REQUIRED ACTION> From the records, return each line that has the word "gripper" in it.

[Items listed in a dataset]
════════════════
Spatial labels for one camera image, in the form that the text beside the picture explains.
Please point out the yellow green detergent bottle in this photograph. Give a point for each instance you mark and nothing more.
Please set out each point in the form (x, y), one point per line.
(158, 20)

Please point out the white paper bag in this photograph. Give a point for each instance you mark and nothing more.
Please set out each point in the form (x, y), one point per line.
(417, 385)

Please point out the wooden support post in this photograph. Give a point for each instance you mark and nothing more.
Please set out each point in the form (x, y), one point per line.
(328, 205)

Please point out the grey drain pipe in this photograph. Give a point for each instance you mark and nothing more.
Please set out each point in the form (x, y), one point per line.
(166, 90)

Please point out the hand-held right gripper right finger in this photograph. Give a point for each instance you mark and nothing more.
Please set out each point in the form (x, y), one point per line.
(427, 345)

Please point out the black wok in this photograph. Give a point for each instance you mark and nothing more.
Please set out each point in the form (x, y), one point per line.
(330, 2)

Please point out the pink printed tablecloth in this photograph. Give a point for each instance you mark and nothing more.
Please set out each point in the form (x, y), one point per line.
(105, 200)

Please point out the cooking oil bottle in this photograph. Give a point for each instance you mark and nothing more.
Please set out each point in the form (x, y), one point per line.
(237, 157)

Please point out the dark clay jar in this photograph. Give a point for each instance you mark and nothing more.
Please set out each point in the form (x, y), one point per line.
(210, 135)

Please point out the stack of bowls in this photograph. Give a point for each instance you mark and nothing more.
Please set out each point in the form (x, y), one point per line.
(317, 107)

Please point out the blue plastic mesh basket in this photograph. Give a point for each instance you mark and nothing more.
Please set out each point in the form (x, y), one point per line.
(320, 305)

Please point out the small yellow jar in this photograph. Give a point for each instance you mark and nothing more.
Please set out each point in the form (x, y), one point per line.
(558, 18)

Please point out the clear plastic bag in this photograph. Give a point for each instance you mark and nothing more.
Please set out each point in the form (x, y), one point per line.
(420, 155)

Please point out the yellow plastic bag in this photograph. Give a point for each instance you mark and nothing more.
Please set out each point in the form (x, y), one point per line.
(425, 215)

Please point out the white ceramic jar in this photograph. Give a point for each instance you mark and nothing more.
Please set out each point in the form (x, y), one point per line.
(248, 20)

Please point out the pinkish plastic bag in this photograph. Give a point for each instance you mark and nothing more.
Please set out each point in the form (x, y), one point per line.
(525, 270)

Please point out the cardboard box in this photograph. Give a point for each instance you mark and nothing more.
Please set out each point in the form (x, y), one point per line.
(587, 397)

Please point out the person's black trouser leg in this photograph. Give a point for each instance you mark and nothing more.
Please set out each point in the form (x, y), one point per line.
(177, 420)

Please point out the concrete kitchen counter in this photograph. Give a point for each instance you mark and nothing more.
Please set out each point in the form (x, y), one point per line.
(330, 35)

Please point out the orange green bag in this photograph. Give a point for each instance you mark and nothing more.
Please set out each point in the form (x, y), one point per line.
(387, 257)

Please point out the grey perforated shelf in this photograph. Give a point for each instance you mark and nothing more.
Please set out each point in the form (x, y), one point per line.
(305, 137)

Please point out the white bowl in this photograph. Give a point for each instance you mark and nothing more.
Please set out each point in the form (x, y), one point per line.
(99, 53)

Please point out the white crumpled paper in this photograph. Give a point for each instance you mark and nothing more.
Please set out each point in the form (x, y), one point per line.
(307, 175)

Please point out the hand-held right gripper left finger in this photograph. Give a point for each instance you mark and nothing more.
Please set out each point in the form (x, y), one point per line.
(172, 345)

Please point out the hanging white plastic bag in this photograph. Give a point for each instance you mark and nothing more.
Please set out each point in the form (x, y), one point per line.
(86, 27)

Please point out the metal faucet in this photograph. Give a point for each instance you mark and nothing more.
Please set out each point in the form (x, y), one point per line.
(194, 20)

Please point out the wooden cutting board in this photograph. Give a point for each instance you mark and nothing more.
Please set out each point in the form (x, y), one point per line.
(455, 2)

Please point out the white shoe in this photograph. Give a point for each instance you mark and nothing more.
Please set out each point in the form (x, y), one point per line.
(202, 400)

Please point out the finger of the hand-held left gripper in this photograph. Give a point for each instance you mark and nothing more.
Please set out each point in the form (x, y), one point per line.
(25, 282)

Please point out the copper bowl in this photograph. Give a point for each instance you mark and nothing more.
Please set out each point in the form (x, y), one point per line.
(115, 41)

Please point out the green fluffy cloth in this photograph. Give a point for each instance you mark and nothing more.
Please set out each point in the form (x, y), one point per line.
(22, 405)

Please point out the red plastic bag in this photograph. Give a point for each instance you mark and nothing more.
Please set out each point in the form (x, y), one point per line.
════════════════
EXPECTED ANSWER>
Please point out the hand-held right gripper right finger in this photograph. Give a point for each instance you mark and nothing more.
Please point out the hand-held right gripper left finger in this photograph. Give a point for each instance you mark and nothing more.
Please point out the finger of the hand-held left gripper in this photograph. Give a point for each instance you mark and nothing more.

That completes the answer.